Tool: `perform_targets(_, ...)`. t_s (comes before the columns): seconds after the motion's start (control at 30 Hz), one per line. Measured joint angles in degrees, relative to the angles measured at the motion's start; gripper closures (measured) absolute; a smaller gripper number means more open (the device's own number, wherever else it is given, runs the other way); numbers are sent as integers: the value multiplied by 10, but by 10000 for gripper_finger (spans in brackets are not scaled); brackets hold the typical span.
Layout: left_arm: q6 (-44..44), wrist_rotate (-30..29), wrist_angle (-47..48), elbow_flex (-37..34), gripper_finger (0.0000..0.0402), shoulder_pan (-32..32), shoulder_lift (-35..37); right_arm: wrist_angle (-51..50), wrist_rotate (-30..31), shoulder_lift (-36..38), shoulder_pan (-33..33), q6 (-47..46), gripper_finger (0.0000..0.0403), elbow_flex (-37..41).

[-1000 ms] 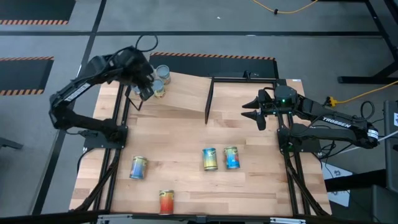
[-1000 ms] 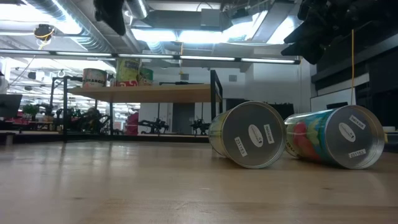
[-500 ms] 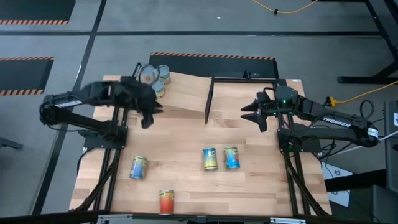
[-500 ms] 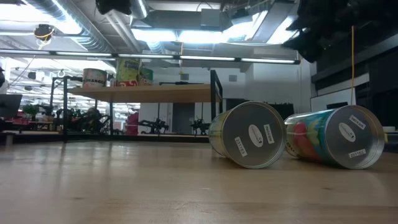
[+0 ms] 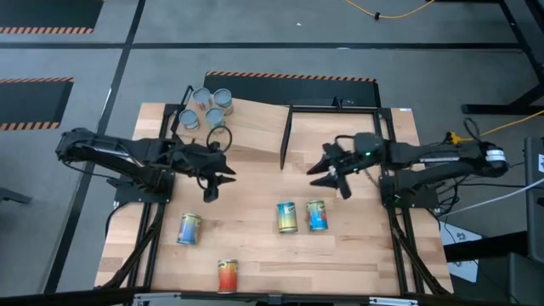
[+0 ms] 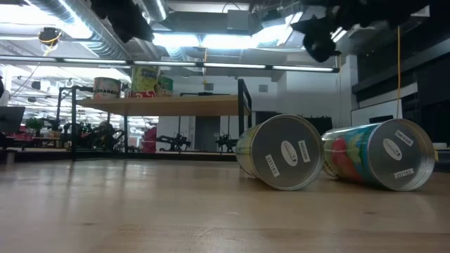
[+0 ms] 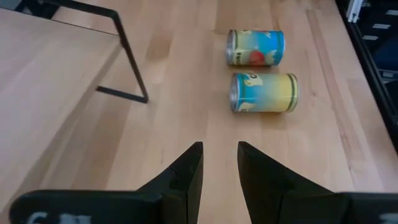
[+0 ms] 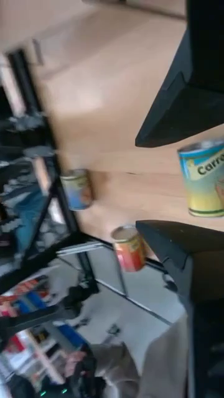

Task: Pick and place cans onto a shelf
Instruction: Put the yellow canned carrot on the shelf

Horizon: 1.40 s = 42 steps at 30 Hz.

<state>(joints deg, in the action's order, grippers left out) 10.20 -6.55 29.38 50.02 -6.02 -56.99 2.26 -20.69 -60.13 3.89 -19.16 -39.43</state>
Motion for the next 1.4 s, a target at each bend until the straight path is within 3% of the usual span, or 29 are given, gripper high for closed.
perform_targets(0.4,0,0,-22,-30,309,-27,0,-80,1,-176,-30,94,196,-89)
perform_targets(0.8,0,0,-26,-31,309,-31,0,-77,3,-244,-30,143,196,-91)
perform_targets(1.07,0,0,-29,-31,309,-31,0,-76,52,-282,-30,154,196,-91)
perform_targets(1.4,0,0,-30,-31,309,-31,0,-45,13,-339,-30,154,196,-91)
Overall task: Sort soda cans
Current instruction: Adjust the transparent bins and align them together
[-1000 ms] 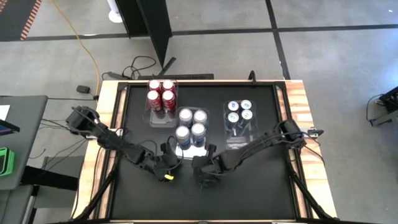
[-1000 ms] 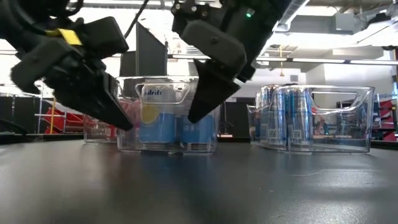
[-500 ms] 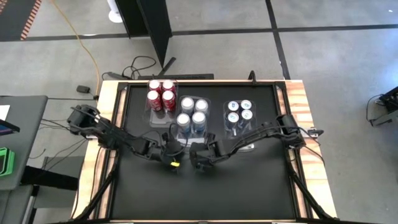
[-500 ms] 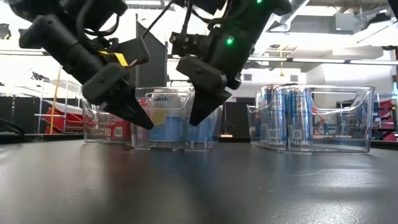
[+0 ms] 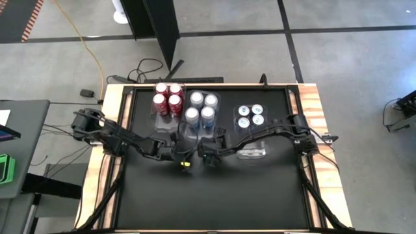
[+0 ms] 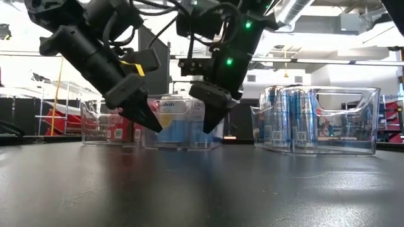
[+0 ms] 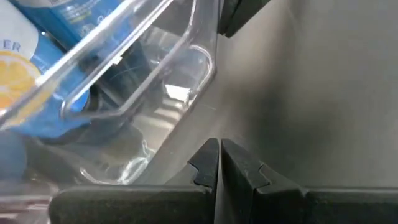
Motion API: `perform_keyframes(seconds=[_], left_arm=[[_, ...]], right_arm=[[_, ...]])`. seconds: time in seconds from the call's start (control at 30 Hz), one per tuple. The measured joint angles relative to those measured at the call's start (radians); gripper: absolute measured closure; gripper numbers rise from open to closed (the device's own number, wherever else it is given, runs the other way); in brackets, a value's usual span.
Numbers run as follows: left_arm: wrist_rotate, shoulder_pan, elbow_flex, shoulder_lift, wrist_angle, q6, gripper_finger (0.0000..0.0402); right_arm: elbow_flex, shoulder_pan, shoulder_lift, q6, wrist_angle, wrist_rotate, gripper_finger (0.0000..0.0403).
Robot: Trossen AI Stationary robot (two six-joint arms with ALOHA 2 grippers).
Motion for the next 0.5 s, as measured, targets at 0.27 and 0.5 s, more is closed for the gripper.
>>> perform_keyframes(seconds=[0.27,0.5], left_arm=[[0.026,0.000,0.000,0.000,0.024,-0.006,0.0386],[0.026,-0.060,0.018,-0.080,0.061,0.039,0.0386]], right_arm=[[-0.003,0.037,-0.001,-0.064,-0.017,0.001,0.0402],[-0.002,0.172,-0.041,-0.022,-0.036,0.003,0.0402]])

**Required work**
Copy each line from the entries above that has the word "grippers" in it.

**Reply to the task**
<state>(joints deg, in the action's order, grippers left out) 10.20 -6.55 29.38 50.02 -6.02 -56.99 2.26 -20.69 -60.13 3.89 -19.16 -39.43</state>
Robot: Trossen AI Stationary robot (two six-joint arms with ALOHA 2 grippers).

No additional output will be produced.